• Exercise directions: With the images removed, transcribe the listing that follows exactly.

• Data segment:
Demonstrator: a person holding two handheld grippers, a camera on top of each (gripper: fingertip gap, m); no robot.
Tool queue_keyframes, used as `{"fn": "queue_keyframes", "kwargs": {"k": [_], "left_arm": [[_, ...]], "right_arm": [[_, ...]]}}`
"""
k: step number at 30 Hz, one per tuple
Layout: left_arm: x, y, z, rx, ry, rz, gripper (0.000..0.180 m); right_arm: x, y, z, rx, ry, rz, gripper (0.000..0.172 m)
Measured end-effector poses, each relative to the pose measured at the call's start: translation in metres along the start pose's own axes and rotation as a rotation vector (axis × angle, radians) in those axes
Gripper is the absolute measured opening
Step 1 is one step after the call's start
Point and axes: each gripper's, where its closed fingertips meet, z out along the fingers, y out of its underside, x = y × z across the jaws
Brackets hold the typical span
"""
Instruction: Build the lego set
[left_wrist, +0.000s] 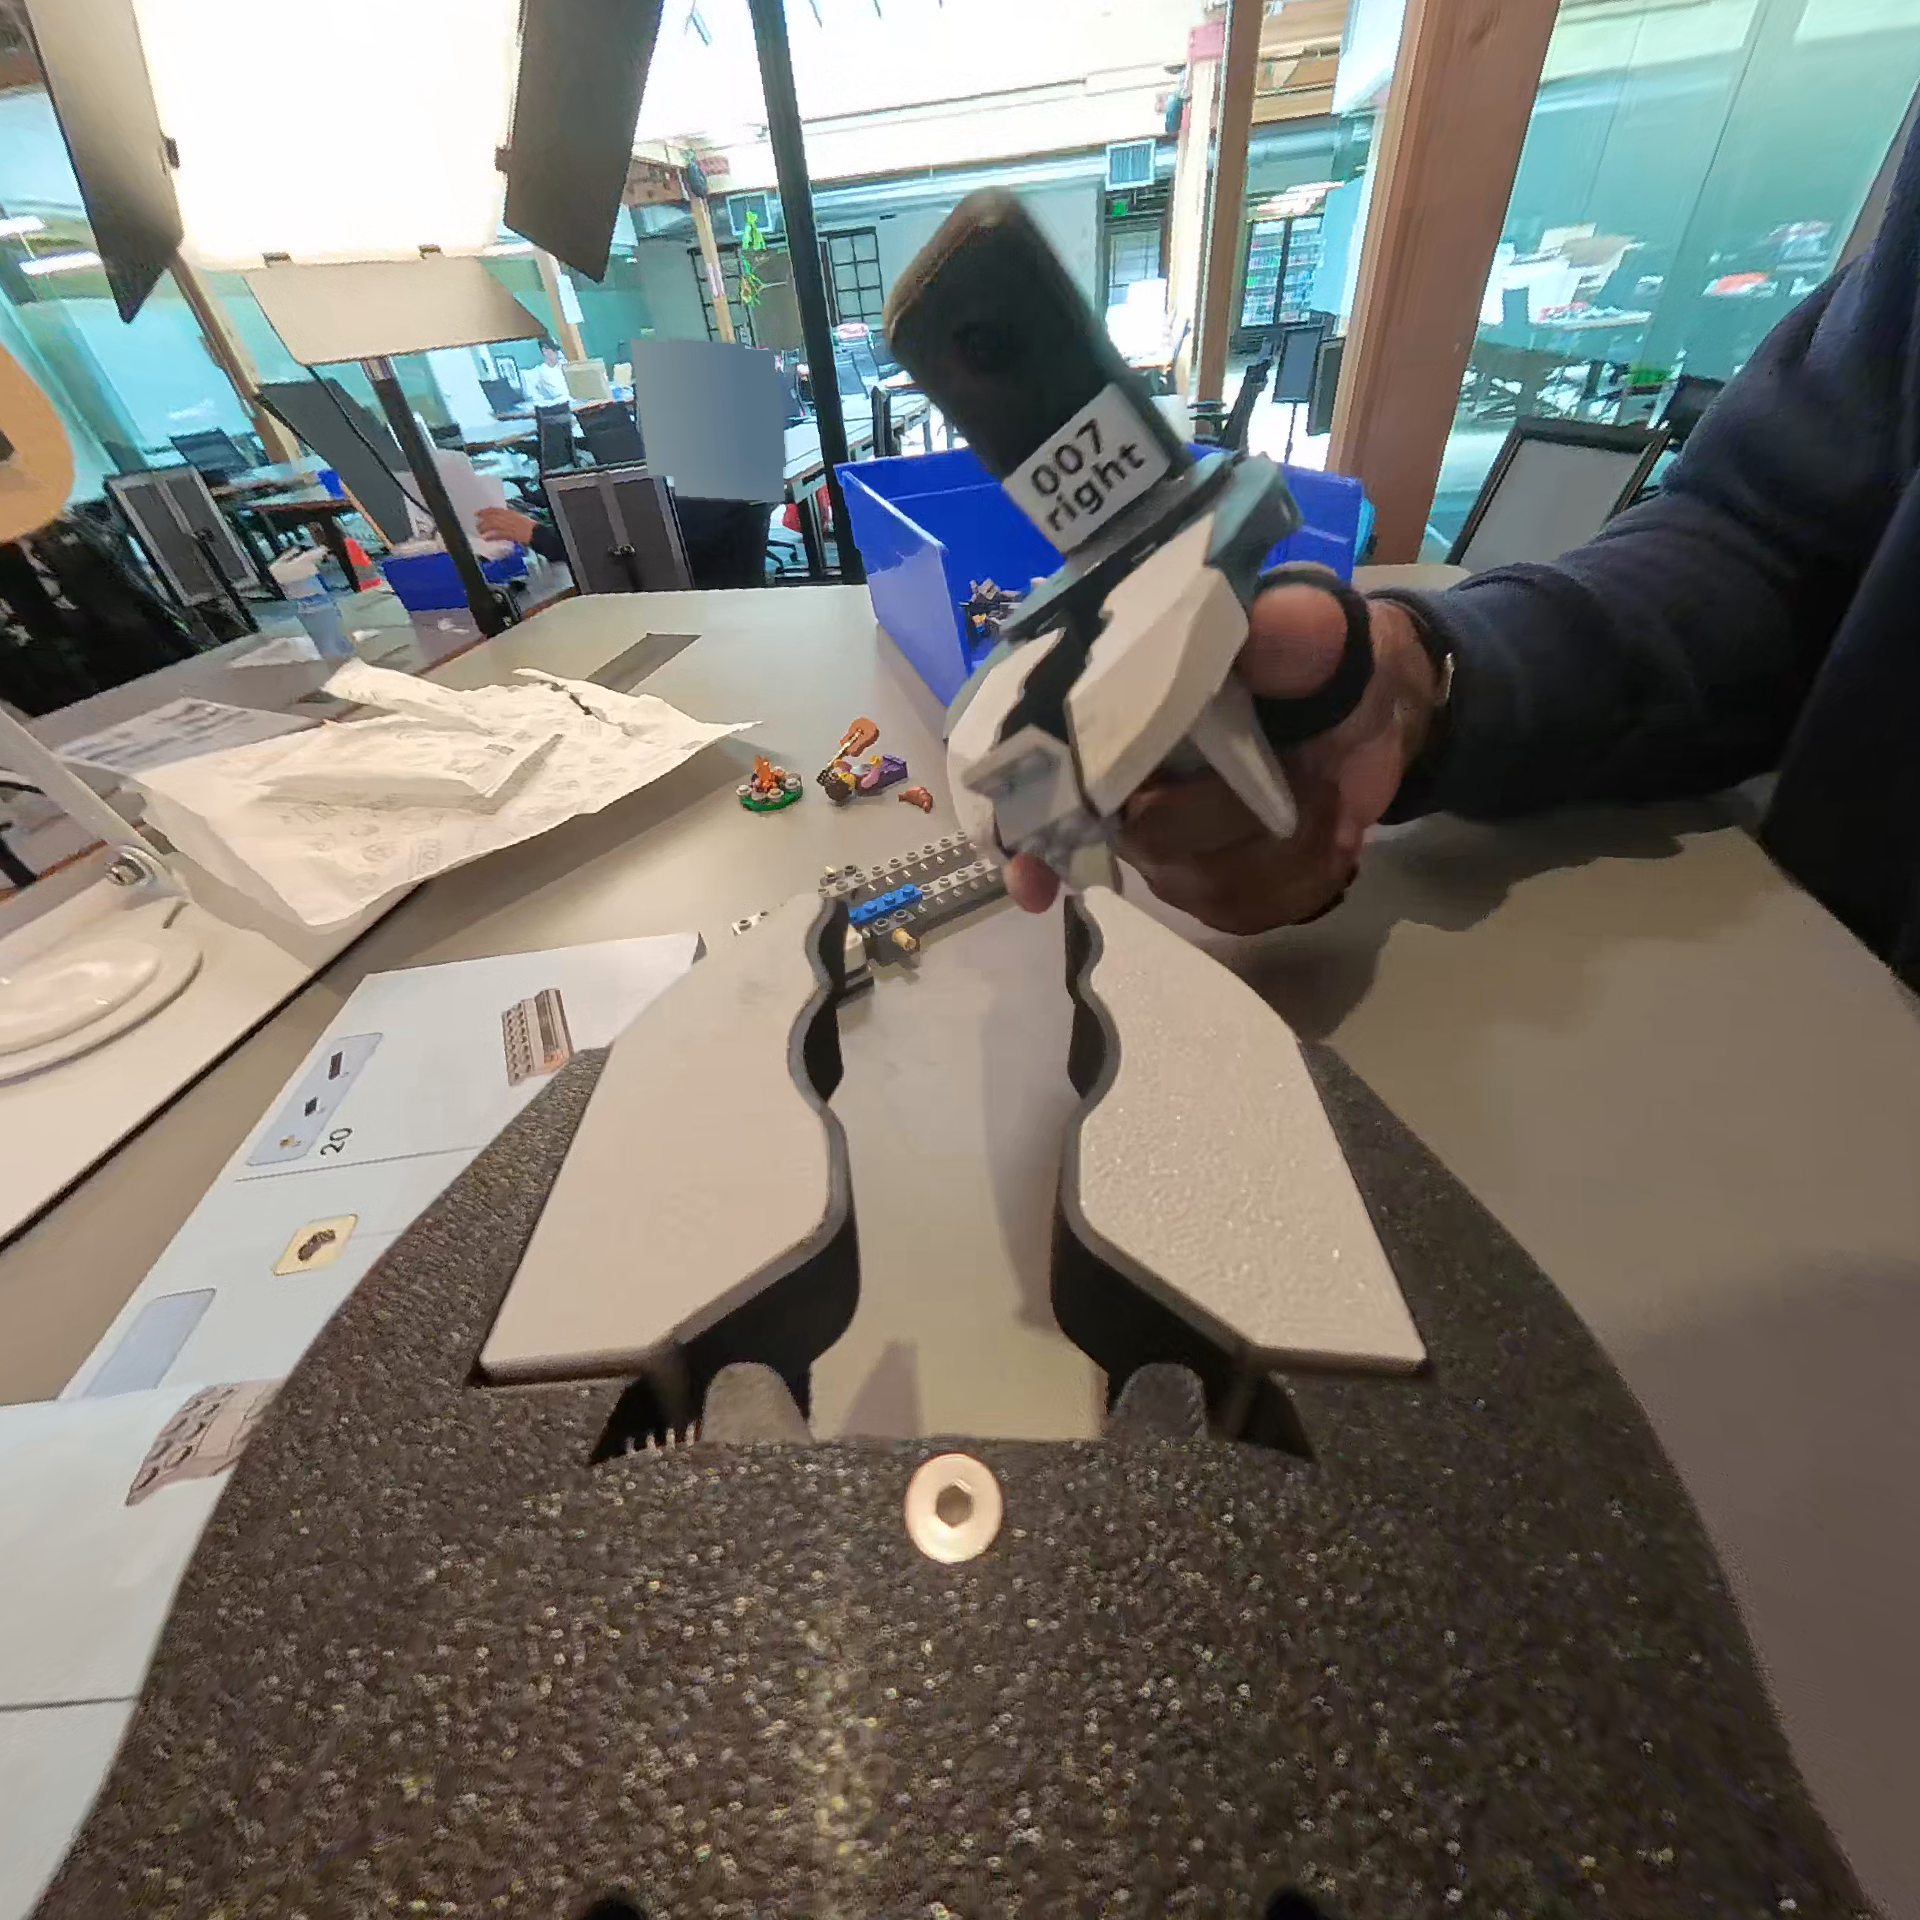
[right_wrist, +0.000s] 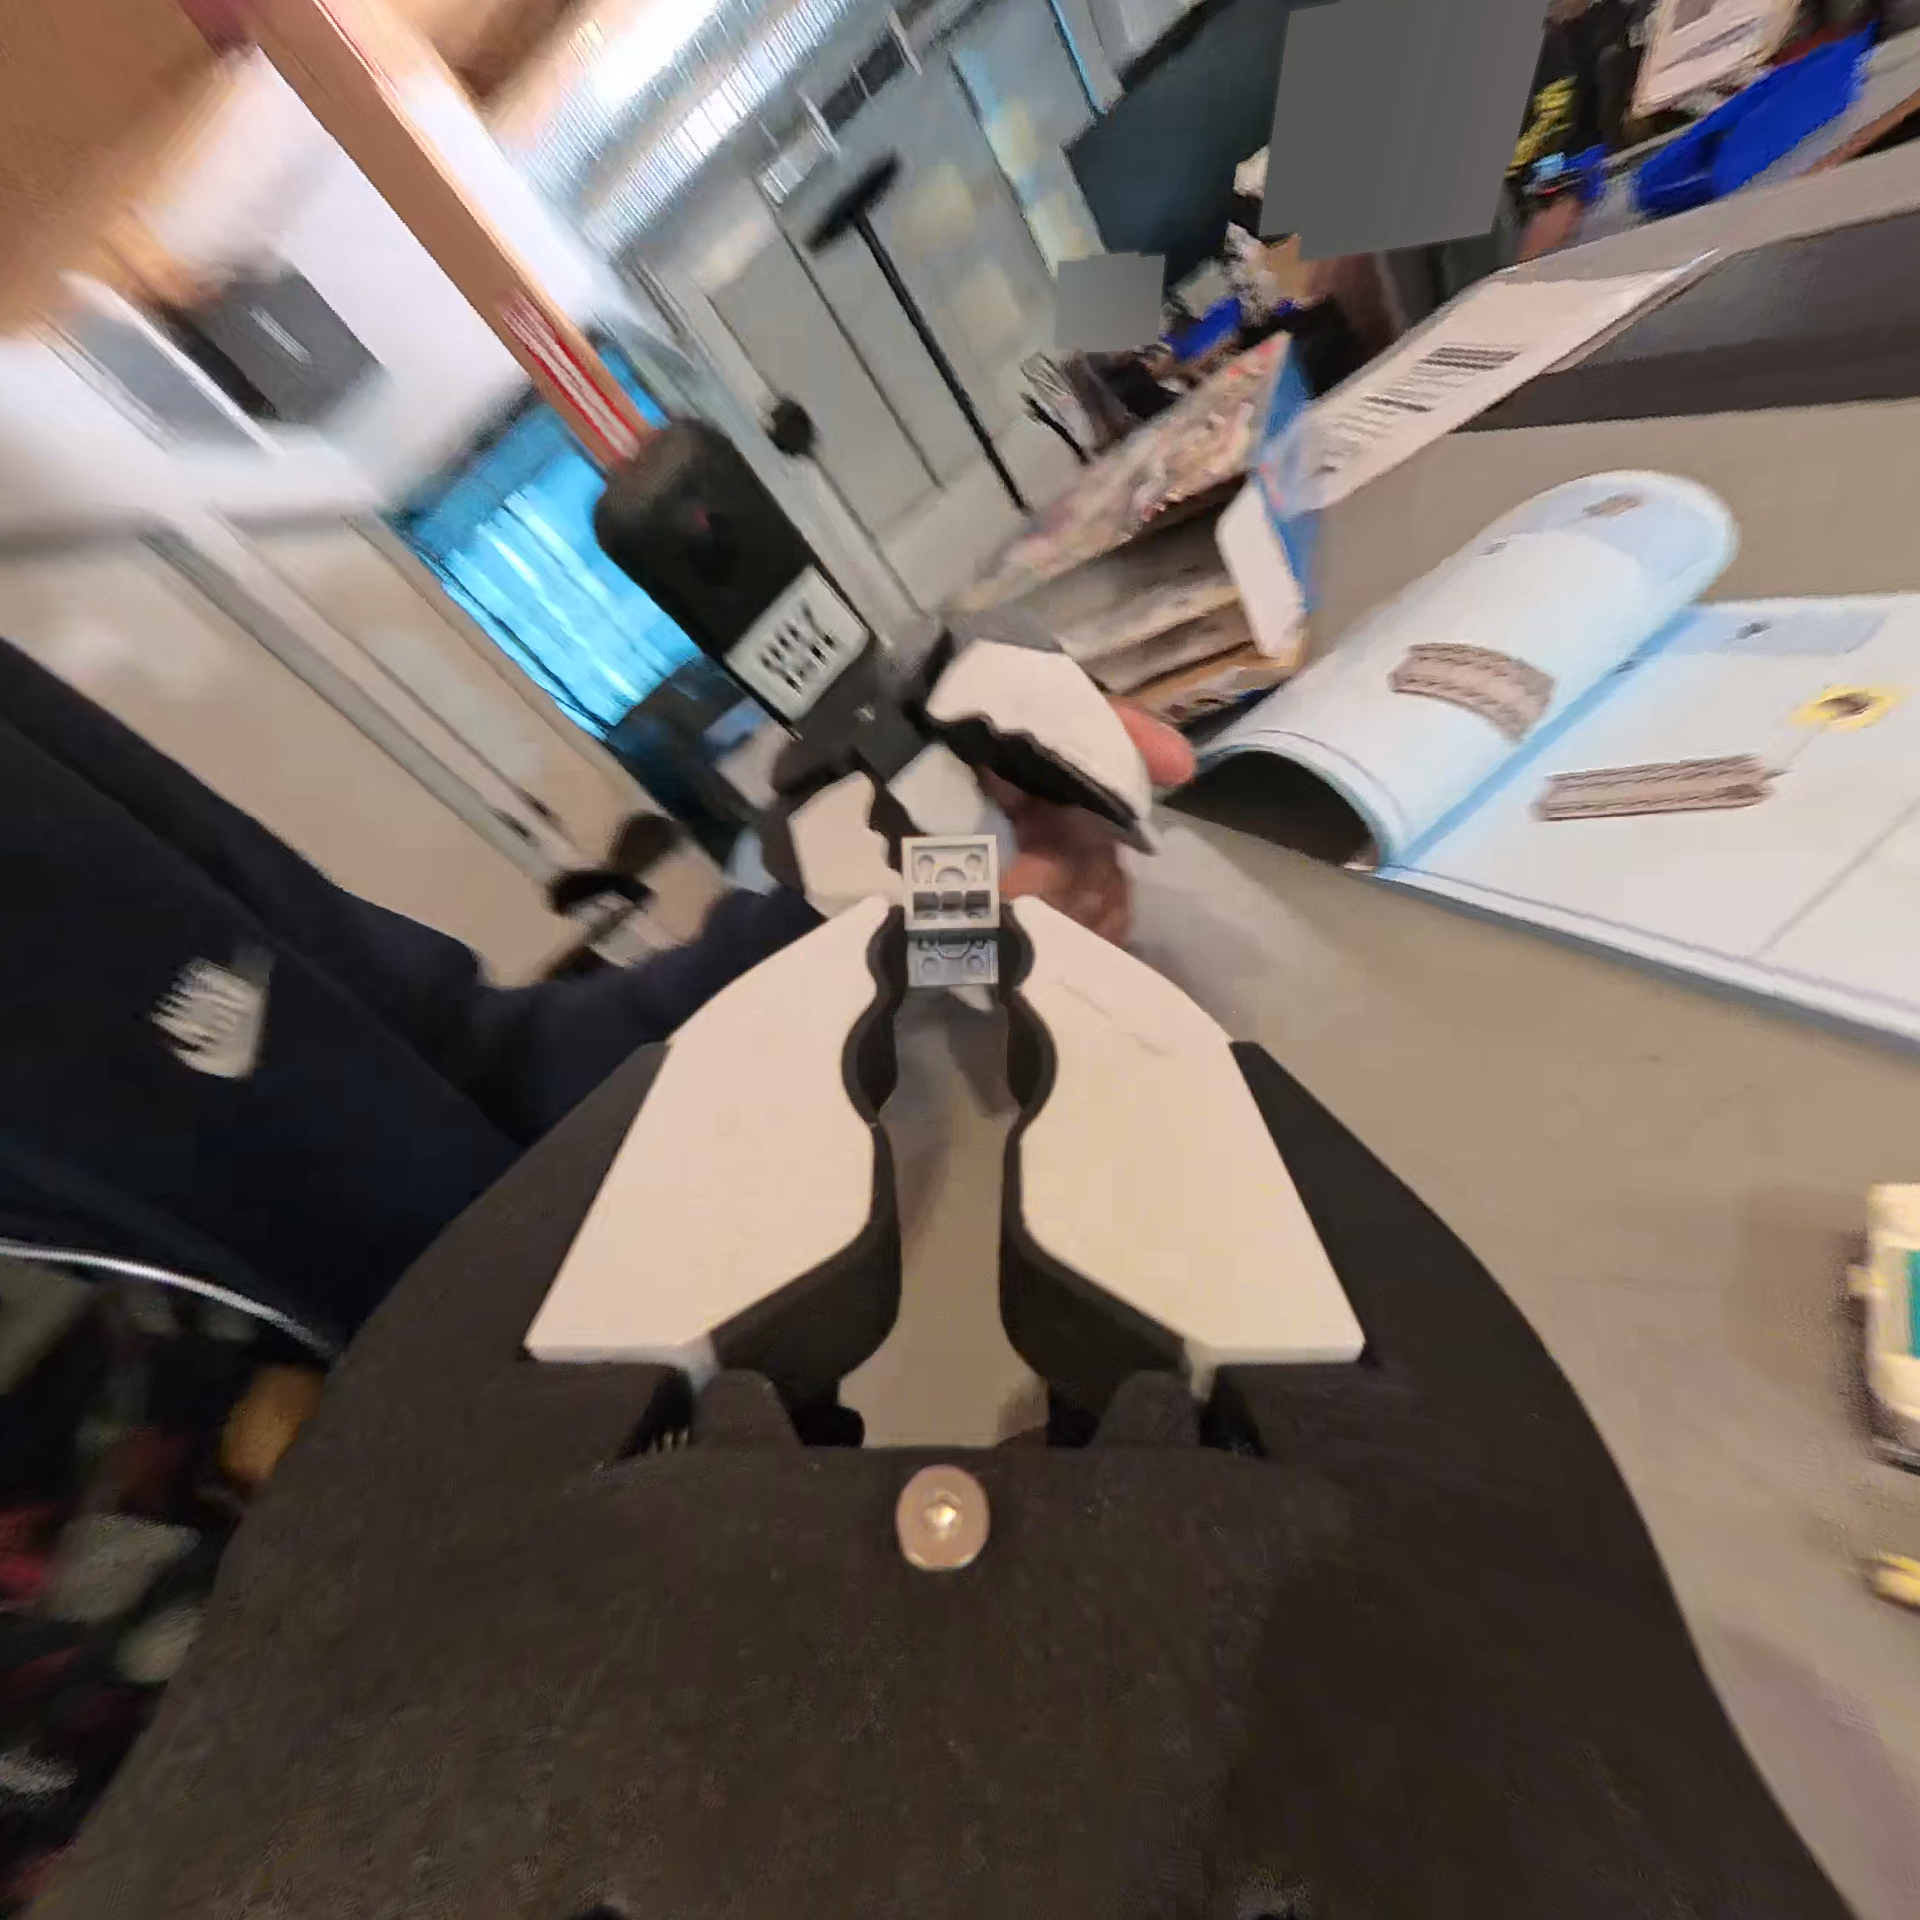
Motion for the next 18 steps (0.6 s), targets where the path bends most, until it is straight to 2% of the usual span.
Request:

• Solution to this exercise:
Demonstrator: a person holding two handheld grippers, a camera on top of each (gripper: fingertip gap, m); no robot.
Tool queue_keyframes, used as `{"fn": "queue_keyframes", "kwargs": {"k": [_], "left_arm": [[_, ...]], "right_arm": [[_, ...]]}}`
"""
k: step number at 30 Hz, one per tuple
Layout: left_arm: x, y, z, rx, ry, rz, gripper (0.000..0.180 m); right_arm: x, y, z, rx, ry, rz, gripper (0.000..0.172 m)
Measured end-effector poses, each relative to the pose measured at the call's start: translation in metres along the start pose's own axes and rotation as a rotation vector (axis × angle, radians) in those axes
Gripper is the absolute measured opening
Step 1 is one step after the call's start
Point and axes: each gripper's, where its closed fingertips meet, z out along the fingers, y out of its underside, x = y × z across the jaws
Brackets hold the typical span
"""
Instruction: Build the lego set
[left_wrist, +0.000s] 
[right_wrist, +0.000s] 
Motion for the next 18 steps (0.6 s), targets where the path bends most, until it is straight to 2% of the usual span.
Request:

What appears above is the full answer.